From the first line of the material through the line containing "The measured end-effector", restate everything word for word and nothing more.

═════ Data provided

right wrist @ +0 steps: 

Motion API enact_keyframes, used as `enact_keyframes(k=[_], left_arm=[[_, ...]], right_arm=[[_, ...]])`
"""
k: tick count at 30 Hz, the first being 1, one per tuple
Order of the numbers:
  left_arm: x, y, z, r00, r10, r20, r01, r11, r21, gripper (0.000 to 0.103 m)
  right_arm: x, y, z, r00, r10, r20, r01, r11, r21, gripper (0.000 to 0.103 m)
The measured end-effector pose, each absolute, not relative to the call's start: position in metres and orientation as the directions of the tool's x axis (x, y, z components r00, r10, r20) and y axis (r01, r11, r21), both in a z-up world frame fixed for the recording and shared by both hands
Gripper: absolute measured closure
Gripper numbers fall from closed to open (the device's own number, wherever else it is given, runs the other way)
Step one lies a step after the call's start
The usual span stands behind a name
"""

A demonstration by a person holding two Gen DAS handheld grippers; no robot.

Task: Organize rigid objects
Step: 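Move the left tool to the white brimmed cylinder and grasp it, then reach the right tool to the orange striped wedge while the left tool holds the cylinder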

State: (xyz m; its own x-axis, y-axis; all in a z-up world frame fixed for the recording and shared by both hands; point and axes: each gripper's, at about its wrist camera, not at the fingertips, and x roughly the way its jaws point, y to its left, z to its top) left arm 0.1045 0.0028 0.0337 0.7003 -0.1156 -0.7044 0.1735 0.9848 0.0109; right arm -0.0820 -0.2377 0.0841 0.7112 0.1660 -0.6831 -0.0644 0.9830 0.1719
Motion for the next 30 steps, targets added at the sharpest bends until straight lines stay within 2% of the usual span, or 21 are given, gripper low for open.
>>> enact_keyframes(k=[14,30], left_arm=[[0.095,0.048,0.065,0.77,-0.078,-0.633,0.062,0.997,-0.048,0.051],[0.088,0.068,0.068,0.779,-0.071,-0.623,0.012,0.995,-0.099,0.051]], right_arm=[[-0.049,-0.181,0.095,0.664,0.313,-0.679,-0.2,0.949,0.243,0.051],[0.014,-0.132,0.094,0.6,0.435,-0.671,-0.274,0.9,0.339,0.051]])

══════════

_Final answer_
right wrist @ +0 steps: 

Motion API enact_keyframes, used as `enact_keyframes(k=[_], left_arm=[[_, ...]], right_arm=[[_, ...]])`
"""
k: tick count at 30 Hz, the first being 1, one per tuple
Order of the numbers:
  left_arm: x, y, z, r00, r10, r20, r01, r11, r21, gripper (0.000 to 0.103 m)
  right_arm: x, y, z, r00, r10, r20, r01, r11, r21, gripper (0.000 to 0.103 m)
The measured end-effector pose, each absolute, not relative to the call's start: position in metres and orientation as the directions of the tool's x axis (x, y, z components r00, r10, r20) and y axis (r01, r11, r21), both in a z-up world frame fixed for the recording and shared by both hands

Nothing remains open in this exercise.